Brittle interpretations: The Vulnerability of TCAV and Other
Concept-based Explainability Tools to Adversarial Attack
- URL: http://arxiv.org/abs/2110.07120v1
- Date: Thu, 14 Oct 2021 02:12:33 GMT
- Title: Brittle interpretations: The Vulnerability of TCAV and Other
Concept-based Explainability Tools to Adversarial Attack
- Authors: Davis Brown and Henry Kvinge
- Abstract summary: Methods for model explainability have become increasingly critical for testing the fairness and soundness of deep learning.

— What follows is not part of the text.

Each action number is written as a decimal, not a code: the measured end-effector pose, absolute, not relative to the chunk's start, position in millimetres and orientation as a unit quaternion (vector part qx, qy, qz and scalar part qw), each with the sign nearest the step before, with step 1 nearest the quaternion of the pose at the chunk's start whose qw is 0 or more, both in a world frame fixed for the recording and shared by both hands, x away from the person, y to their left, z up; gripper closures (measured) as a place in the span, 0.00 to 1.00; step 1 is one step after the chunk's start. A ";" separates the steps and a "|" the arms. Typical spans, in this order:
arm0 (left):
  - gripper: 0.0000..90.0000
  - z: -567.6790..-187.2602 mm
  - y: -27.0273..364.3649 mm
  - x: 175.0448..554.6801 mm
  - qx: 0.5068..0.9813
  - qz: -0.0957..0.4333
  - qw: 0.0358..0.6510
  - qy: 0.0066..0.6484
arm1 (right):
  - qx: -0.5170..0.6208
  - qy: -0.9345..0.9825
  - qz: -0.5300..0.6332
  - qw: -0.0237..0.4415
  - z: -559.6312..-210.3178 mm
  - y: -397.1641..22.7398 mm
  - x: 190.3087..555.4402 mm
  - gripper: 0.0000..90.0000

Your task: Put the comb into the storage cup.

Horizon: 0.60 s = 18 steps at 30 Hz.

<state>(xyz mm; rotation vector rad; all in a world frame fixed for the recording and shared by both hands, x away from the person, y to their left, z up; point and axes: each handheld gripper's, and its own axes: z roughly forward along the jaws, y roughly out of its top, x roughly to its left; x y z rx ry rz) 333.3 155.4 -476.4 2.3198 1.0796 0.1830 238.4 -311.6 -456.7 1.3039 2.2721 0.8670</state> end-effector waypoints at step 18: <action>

We show that these methods can suffer the same vulnerability to adversarial attacks as the models they are meant to analyze.
- Score: 0.0
- License: http://arxiv.org/licenses/nonexclusive-distrib/1.0/
- Abstract: Methods for model explainability have become increasingly critical for
testing the fairness and soundness of deep learning. A number of explainability
techniques have been developed which use a set of examples to represent a
human-interpretable concept in a model's activations. In this work we show that
these explainability methods can suffer the same vulnerability to adversarial
attacks as the models they are meant to analyze. We demonstrate this phenomenon
on two well-known concept-based approaches to the explainability of deep
learning models: TCAV and faceted feature visualization. We show that by
carefully perturbing the examples of the concept that is being investigated, we
can radically change the output of the interpretability method, e.g. showing
that stripes are not an important factor in identifying images of a zebra. Our
work highlights the fact that in safety-critical applications, there is need
for security around not only the machine learning pipeline but also the model
interpretation process.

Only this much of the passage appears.